Третья половина жизни - Левашов Виктор Владимирович 6 стр.


– Может, ветер?

– Может, и ветер. А иначе кому бы стенки простукивать? Нашим-то не до стуков. Весенние маршруты – с них крепко на сон тянет… А у вас, Андрей Павлович, бессонница?

– Слишком тихо. В Москве я любил по ночам работать, никто не мешает. А здесь тишина давит. Мёртвая.

– Пустая.

– Странное место, всё никак не привыкну. Сорок домов, целый посёлок. И только двое гидрологов да нас семеро.

– Считай, шестеро. Ревизор на Макус с Саулисом ушёл, четвертый день нету. Чего его туда понесло?

– Не наши дела.

– Тоже верно. У него свои дела, у нас свои.

– И вот что забавно – поближе друг к другу сбились, в один дом, потесней.

– Топить меньше.

– Завидую вам, Мартыныч. У вас очень практический склад мышления. Много времени сберегает, думаешь только над тем, что есть, а не над тем, что помстилось.

– Снова вроде как шум?.. Да, одряхлел дом. И срублен недавно, лет десять всего, для дома это не срок. Дома без людей быстро дряхлеют. Неужели я спутал? Не должно бы. У нас, кто всю жизнь при рации, слух острый. И спутать, стенки кто простукивает или это дом от старости… А ну-ка, попробовать.

– Тише! Разбудите всех.

– Что вы, тут хоть из пушки… Ишь ты, и вправду! Эй, малый, ты чего выскочил?

– Ёжики. Тут где-то. Андрей Палыч, посветите.

– Какие ёжики, Задонский? О чём вы?

– Ёжики, точно, чего вы смеётесь? Я знаю, у нас дома двое жили. Чуть ночь, так и пошли стукотить по избе. Это они мышей ловят. Нужно в ящик посадить, а то в спальник залезут, ну их!

– Совсем обалдел малый спросонок! Ветер это. В здешних местах только люди да клопы выживают. Зимой морозы под пятьдесят, откуда ёжикам взяться?

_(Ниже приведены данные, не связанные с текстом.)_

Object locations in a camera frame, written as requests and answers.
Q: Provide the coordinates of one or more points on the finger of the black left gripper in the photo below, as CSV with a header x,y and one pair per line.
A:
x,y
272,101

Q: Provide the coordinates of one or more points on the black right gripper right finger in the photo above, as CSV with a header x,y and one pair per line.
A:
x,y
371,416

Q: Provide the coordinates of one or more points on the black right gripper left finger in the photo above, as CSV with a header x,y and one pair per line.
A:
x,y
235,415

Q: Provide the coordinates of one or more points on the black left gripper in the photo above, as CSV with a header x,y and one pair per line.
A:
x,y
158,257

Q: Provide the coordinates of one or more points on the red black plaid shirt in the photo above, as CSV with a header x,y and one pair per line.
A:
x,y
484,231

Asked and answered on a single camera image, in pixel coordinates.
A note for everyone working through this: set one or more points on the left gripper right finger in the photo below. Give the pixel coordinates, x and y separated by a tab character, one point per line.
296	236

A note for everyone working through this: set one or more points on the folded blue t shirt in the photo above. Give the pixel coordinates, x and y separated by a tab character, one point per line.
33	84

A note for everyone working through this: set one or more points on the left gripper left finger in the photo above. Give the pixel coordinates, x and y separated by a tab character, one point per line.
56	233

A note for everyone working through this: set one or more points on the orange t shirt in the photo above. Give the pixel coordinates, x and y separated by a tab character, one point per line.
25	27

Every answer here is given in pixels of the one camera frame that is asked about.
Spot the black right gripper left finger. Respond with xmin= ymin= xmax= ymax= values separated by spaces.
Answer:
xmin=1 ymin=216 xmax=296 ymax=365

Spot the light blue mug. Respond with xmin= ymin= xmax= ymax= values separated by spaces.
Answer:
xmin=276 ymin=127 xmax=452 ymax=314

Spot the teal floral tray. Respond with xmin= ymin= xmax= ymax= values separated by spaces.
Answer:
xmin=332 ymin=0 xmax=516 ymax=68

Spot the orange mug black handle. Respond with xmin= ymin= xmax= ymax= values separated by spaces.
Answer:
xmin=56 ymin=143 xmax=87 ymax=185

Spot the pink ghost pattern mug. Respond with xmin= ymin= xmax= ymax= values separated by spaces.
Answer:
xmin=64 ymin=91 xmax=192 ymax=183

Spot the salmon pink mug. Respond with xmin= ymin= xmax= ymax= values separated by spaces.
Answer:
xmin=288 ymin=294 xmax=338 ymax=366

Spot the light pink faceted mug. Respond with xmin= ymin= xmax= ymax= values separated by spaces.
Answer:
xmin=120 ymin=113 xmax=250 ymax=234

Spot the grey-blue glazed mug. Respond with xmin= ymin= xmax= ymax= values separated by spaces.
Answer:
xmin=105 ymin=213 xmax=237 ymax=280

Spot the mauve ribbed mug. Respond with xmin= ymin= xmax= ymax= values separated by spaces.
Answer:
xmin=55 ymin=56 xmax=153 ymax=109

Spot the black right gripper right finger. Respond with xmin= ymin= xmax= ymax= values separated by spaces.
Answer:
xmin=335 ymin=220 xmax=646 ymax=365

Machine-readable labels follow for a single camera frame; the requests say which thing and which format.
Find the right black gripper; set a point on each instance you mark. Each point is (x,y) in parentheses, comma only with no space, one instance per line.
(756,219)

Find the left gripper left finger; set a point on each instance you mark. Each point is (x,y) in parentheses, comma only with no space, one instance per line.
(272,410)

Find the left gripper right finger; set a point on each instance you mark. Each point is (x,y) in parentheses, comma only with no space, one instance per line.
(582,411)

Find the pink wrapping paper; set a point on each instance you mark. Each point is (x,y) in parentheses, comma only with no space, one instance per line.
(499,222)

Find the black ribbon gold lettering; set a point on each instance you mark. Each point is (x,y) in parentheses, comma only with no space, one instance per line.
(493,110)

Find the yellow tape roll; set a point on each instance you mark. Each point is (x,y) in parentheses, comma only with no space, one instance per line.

– Вы уж, Мартыныч, не знаю за кого меня держите! Думаете, мне не обидно? Ветер! Ветра-то третий день нету. Сами говорили, после циклона всегда затишье. Не так, что ли?

– Было, говорил.

– Это мы здесь стучали. Случайно. Идите спать, Задонский, у вас с Хазановым завтра трудный маршрут.

– Опять небось на ту буровую? У, холера, вся это геология, связался я с вами! И тянет его туда, и тянет, будто ближе буровых мало!.. Мартыныч, возьму тушёнки жестяночку, а? Организм требует. Не полопаешь, не потопаешь. А топать туда, вон Андрей Палыч сам знает, не даст соврать – двадцать три кэмэ в один конец!

– Возьми, что ж с тобой сделаешь… Ёжики – приснится же такое! Вот за что я Север люблю, никакой гадости здесь не водится. Ни змей, ни скорпионов там всяких… Андрей Павлович, а парень-то верное наблюдение сделал.

– О Хазанове? Не удивительно, что его туда тянет. Обнаружить в таких местах бесхозную буровую, не каждый день такое бывает. Это всё равно что в городе найти сто рублей. Даже двести.

– Верно, двести рублей редко находят.

– Их редко теряют.

– И это верно. Только я про другое. Ветра-то в самом деле нету. И вчера не было… А?.. Ладно, прямо спрошу. Чего вы ищите, Андрей Павлович?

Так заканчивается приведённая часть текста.